Up through the line that contains "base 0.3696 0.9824", retype the entries exactly, beginning at the very first line.

^^^^^^^^

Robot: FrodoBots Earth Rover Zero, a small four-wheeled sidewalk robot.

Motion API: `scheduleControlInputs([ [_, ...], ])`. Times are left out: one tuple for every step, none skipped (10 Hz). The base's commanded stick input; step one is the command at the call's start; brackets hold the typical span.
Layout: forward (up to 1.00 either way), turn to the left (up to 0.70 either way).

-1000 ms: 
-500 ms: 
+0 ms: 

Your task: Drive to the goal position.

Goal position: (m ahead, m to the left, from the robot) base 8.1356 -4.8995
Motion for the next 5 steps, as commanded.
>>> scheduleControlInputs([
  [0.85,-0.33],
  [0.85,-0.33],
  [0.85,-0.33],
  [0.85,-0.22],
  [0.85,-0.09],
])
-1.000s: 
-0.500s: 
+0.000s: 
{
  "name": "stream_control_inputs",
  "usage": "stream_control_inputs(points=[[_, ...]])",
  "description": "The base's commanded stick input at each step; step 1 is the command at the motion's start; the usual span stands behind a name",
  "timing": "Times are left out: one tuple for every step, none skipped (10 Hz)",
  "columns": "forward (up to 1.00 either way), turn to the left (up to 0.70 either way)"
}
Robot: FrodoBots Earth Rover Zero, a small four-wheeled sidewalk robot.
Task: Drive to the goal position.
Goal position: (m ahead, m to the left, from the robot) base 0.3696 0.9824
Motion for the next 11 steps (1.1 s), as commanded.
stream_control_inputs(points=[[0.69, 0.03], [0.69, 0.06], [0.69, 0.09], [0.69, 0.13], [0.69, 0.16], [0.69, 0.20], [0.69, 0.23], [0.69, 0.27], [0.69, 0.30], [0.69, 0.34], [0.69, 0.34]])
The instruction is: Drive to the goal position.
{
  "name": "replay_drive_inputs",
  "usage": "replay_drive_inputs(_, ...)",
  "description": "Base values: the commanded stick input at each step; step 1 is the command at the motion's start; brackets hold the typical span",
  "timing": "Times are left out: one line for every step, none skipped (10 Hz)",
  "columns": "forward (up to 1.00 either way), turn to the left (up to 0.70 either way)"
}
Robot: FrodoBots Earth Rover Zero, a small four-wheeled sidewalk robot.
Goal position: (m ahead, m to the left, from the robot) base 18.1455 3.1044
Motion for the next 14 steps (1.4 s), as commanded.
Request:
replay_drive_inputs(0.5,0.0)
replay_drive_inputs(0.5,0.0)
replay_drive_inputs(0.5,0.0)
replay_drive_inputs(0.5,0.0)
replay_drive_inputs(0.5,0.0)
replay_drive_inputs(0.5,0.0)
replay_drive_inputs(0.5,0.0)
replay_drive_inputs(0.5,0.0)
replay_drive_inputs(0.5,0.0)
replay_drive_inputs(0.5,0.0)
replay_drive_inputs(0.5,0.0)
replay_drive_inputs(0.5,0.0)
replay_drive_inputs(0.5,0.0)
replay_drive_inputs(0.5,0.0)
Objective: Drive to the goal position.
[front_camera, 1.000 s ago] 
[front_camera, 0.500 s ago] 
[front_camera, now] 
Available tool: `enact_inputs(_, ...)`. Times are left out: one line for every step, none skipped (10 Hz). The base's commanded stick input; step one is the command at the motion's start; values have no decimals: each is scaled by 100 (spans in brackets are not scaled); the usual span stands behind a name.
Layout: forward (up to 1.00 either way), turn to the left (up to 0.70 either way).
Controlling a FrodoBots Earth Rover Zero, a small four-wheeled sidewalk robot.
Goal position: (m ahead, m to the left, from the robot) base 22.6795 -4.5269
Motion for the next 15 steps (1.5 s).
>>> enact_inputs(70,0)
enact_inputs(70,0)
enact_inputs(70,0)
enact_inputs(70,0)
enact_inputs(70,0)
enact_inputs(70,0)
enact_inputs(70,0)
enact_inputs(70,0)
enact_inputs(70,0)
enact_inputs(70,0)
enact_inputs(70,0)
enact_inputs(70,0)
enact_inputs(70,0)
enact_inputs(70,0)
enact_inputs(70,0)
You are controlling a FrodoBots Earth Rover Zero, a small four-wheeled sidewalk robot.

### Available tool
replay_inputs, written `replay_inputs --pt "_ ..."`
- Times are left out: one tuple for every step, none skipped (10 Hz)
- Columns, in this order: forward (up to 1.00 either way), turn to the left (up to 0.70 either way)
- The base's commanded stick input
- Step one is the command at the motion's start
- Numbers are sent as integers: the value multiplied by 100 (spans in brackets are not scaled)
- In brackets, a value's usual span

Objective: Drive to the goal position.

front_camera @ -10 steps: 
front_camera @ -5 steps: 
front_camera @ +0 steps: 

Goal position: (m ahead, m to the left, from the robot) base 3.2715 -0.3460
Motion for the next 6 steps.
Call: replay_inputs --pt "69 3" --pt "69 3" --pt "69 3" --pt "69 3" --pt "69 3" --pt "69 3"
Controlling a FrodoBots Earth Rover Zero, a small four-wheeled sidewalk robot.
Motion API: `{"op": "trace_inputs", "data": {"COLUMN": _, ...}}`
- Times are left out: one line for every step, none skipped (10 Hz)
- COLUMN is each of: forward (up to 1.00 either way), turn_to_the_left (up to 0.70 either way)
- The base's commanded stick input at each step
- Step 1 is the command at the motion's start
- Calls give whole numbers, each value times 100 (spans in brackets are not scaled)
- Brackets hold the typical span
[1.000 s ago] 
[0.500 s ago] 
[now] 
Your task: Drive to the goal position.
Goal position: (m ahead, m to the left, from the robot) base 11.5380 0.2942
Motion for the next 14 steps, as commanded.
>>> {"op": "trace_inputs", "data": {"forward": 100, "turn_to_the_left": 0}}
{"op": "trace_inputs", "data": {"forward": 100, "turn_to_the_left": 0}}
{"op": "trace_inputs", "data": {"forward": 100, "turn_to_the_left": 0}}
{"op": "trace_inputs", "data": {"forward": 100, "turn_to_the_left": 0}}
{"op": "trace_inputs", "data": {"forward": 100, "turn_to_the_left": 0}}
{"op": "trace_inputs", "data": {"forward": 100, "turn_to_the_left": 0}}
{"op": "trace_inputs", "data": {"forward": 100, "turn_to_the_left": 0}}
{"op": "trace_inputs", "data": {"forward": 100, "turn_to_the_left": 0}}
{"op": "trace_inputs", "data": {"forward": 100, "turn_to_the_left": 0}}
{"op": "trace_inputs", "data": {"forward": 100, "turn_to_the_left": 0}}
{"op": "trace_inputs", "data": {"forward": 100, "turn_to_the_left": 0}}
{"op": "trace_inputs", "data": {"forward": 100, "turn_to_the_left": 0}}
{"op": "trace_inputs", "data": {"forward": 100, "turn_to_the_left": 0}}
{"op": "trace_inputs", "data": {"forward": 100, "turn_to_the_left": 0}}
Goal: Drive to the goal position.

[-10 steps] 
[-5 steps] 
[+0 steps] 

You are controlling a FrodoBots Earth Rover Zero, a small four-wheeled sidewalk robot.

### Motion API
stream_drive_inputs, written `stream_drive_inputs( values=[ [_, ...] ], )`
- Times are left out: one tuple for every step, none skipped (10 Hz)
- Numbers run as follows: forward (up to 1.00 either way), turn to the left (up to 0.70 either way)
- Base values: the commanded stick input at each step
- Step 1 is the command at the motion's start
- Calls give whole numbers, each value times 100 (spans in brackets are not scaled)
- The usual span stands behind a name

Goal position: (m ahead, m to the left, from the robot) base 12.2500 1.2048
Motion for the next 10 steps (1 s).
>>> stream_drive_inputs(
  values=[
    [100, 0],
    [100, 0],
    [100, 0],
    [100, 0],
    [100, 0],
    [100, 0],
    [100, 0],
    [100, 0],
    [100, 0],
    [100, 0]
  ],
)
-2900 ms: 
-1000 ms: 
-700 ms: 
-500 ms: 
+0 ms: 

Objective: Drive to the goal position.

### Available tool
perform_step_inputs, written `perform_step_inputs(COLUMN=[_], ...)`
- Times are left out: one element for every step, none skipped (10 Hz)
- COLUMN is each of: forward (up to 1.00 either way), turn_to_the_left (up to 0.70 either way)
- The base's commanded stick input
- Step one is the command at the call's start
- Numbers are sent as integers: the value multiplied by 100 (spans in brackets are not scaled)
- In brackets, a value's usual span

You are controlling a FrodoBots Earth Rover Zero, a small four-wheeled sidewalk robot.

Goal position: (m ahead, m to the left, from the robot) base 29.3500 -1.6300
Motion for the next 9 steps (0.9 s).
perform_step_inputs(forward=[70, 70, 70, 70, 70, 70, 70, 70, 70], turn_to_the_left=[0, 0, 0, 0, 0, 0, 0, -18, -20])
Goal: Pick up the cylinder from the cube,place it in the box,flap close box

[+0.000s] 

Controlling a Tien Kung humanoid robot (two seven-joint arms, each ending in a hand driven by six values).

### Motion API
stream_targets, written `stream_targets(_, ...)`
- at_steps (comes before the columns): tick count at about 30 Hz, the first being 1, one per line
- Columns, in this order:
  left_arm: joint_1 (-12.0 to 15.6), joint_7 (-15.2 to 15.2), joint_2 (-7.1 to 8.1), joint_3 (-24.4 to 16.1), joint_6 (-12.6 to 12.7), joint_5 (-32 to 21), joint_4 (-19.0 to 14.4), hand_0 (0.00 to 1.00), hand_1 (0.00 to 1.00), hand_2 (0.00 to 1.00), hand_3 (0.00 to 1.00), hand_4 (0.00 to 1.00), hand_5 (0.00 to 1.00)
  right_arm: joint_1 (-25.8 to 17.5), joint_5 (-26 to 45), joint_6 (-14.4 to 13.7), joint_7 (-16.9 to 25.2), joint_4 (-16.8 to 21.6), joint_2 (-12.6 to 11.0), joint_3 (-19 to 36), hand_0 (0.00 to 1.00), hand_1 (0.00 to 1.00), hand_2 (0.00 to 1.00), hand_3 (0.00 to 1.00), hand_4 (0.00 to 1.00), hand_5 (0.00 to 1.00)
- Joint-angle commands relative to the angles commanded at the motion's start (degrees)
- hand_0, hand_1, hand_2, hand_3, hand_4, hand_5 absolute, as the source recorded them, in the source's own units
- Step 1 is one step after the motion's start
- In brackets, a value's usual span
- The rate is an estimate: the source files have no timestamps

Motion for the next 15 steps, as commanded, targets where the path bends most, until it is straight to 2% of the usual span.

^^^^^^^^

RESULT
Robot: FrodoBots Earth Rover Zero, a small four-wheeled sidewalk robot.

Motion API: `scheduleControlInputs([ [_, ...], ])`. Times are left out: one tuple for every step, none skipped (10 Hz). The base's commanded stick input; step one is the command at the call's start; brackets hold the typical span.
Layout: forward (up to 1.00 either way), turn to the left (up to 0.70 either way).

-1000 ms: 
-500 ms: 
+0 ms: 

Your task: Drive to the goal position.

Goal position: (m ahead, m to the left, from the robot) base 8.1356 -4.8995
Motion for the next 5 steps, as commanded.
>>> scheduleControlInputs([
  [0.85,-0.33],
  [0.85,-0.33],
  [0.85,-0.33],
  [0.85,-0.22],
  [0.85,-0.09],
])
-1.000s: 
-0.500s: 
+0.000s: 
{
  "name": "stream_control_inputs",
  "usage": "stream_control_inputs(points=[[_, ...]])",
  "description": "The base's commanded stick input at each step; step 1 is the command at the motion's start; the usual span stands behind a name",
  "timing": "Times are left out: one tuple for every step, none skipped (10 Hz)",
  "columns": "forward (up to 1.00 either way), turn to the left (up to 0.70 either way)"
}
Robot: FrodoBots Earth Rover Zero, a small four-wheeled sidewalk robot.
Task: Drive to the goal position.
Goal position: (m ahead, m to the left, from the robot) base 0.3696 0.9824

The required output is complete.